To get this “monstrous” debt under control, Ramsey challenged John to make major lifestyle changes. But his hesitation highlights why so many American families struggle to get out of debt, even though they know it’s a problem.
There is no desire to abolish the family car
The couple’s debt binge was made possible by a relatively high pre-tax income of $151,600.
A solid income doesn’t guarantee financial stability. According to a recent PYMNTS report, nearly 48% of Americans earning more than $100,000 said they live paycheck to paycheck. In fact, more than a third (36%) of Americans earning more than $200,000 said the same.
This trend may be due to record levels of debt combined with increased interest rates. John’s problems are mainly related to servicing his “monstrous” debt load.

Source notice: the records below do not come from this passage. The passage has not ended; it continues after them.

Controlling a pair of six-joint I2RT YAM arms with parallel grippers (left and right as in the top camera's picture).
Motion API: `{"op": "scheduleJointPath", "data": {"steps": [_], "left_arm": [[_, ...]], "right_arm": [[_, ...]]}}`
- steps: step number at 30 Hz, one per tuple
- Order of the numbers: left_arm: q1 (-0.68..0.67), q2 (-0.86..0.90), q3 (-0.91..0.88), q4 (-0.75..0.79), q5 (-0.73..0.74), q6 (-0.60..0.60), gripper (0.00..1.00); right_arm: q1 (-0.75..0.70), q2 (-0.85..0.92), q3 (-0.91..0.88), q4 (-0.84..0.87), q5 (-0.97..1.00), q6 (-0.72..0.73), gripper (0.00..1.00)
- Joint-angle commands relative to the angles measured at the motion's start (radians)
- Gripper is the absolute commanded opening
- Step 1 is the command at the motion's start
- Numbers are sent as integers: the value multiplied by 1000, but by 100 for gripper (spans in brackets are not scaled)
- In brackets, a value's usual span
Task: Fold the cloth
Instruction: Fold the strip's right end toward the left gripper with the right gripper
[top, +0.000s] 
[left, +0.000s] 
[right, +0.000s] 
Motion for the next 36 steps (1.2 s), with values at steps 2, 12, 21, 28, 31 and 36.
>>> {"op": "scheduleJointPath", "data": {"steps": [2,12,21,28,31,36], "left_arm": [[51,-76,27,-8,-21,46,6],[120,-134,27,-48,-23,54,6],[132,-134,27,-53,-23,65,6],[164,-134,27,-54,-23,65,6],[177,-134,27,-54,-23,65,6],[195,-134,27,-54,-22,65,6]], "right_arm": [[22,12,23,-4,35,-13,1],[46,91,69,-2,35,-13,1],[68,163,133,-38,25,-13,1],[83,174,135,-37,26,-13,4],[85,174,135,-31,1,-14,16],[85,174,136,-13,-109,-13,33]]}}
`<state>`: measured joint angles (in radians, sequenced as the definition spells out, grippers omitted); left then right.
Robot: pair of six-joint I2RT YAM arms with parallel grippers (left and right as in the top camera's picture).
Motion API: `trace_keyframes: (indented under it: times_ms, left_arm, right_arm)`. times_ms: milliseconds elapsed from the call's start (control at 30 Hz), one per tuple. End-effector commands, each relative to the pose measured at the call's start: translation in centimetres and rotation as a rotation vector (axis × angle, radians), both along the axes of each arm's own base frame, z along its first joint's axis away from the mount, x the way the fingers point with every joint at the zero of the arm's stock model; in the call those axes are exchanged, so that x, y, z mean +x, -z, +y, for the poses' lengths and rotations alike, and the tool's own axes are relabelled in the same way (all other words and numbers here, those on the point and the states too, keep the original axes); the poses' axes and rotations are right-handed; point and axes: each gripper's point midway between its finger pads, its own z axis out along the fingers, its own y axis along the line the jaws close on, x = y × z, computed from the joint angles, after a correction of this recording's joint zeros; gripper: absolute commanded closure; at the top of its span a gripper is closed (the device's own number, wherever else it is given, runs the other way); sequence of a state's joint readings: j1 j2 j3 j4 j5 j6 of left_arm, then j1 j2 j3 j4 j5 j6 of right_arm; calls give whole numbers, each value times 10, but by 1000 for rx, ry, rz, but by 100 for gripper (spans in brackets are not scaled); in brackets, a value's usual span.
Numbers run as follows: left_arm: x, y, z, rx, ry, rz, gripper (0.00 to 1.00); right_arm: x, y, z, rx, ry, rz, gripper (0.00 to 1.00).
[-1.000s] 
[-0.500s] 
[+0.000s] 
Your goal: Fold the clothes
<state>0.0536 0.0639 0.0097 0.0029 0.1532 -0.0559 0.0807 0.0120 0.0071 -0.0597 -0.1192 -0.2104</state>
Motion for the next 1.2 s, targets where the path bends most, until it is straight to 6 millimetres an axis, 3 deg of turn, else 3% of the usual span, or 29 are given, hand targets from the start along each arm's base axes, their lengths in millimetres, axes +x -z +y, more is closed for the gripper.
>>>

John’s car has an outstanding auto loan of $28,700, while his wife owes $21,000 on her car. Together, this amounts to about a fifth of the family’s total debt, which is why co-host Jade Warshaw recommends selling at least one of the cars to reduce the debt burden.
However, John did not want to give up the family car.
“I don’t really care if it’s the family car, you’re broke!” Ramsey said exasperatedly. “You’re starving if you’re making $150,000 a year. You can’t say it’s the family car. You can say everything’s on the table, we’re selling so much stuff the kids think they’re next.”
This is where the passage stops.